Axolotl with an Atlatl (Jon Lewis), Monday, 12 March 2012 20:23 (twelve years ago) link

re: Pictures, O Nate, everyone everywhere will tell you to go to Richter live in Sofia for this, and they're right, but be ready for dire sound quality.

Axolotl with an Atlatl (Jon Lewis), Monday, 12 March 2012 20:25 (twelve years ago) link

jon you are a mensch, but i should be able to get a copy of that via internets assuming it doesnt get an official release

it's seemingly a live recording from wales from a concert which got 4/5 from thegraun

re verklärte, i prefer the string orch arrangement because i really like that heavy lugubrious austrogerman heaviness in the early movements
(levine's siegfried idyll is pellucid and supple tho)

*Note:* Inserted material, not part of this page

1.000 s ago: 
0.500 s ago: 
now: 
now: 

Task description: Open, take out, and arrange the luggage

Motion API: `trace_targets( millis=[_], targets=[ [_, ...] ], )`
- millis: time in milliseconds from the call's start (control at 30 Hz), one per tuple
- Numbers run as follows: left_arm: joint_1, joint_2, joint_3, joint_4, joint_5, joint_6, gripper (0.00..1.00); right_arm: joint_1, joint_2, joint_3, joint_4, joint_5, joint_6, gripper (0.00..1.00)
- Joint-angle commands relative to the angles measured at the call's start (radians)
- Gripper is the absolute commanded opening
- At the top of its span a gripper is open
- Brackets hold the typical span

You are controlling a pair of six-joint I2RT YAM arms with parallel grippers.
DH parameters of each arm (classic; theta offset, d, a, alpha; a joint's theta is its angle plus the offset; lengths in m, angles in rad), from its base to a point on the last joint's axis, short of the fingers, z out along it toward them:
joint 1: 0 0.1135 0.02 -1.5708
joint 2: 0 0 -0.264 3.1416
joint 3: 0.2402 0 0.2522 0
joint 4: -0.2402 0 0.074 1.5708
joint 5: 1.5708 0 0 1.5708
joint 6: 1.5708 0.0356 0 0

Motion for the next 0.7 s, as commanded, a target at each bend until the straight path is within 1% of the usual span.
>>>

tonight I start learning movements 4 & 5 from Bach cantata 32

eek

thuggish ruggish Brahms (DJP), Monday, 12 March 2012 21:33 (twelve years ago) link

DJP I thought you were a baritone? @ Jon: I'll check it out! I lucked out, I live next to a classical vinyl store and got three copies of Concord in one pull (all the non-Kirkpatrick ones, I had to eBay the Kirkpatrick).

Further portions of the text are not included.